▸ **THE PROBLEM**:
Your task is to copy every line below that contains the word "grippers".

▸ **PROVIDED DATA**:
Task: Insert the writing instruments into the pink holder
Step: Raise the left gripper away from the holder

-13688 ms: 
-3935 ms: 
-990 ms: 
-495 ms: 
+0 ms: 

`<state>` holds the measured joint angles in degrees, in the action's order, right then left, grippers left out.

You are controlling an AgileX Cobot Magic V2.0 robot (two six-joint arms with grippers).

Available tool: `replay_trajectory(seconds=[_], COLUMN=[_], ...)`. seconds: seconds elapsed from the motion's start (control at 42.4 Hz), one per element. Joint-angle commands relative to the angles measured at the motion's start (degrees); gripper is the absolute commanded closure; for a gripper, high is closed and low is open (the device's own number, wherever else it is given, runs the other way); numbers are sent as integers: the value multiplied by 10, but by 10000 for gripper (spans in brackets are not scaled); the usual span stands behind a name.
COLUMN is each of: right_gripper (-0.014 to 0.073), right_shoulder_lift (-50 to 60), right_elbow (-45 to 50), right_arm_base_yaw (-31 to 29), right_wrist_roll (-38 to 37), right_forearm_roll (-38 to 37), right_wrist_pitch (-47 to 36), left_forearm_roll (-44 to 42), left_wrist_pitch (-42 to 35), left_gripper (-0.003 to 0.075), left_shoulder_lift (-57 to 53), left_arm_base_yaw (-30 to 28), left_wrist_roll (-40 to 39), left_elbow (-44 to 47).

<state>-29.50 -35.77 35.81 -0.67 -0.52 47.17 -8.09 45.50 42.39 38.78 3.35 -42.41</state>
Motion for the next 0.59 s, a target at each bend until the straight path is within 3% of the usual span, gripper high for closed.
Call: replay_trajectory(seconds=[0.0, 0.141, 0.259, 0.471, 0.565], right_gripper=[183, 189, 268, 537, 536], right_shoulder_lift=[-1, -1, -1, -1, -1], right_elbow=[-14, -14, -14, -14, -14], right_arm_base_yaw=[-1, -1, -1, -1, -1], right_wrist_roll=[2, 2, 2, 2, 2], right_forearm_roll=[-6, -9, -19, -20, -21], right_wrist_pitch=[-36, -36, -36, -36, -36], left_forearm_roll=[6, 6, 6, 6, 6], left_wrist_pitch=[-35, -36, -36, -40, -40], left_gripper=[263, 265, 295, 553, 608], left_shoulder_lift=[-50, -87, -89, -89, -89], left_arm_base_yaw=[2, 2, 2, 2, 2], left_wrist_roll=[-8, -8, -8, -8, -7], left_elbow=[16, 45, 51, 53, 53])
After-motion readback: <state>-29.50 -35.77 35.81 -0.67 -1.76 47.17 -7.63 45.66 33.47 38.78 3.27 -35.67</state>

▸ **WRITTEN REPLY**:
`<state>` holds the measured joint angles in degrees, in the action's order, right then left, grippers left out.
You are controlling an AgileX Cobot Magic V2.0 robot (two six-joint arms with grippers).

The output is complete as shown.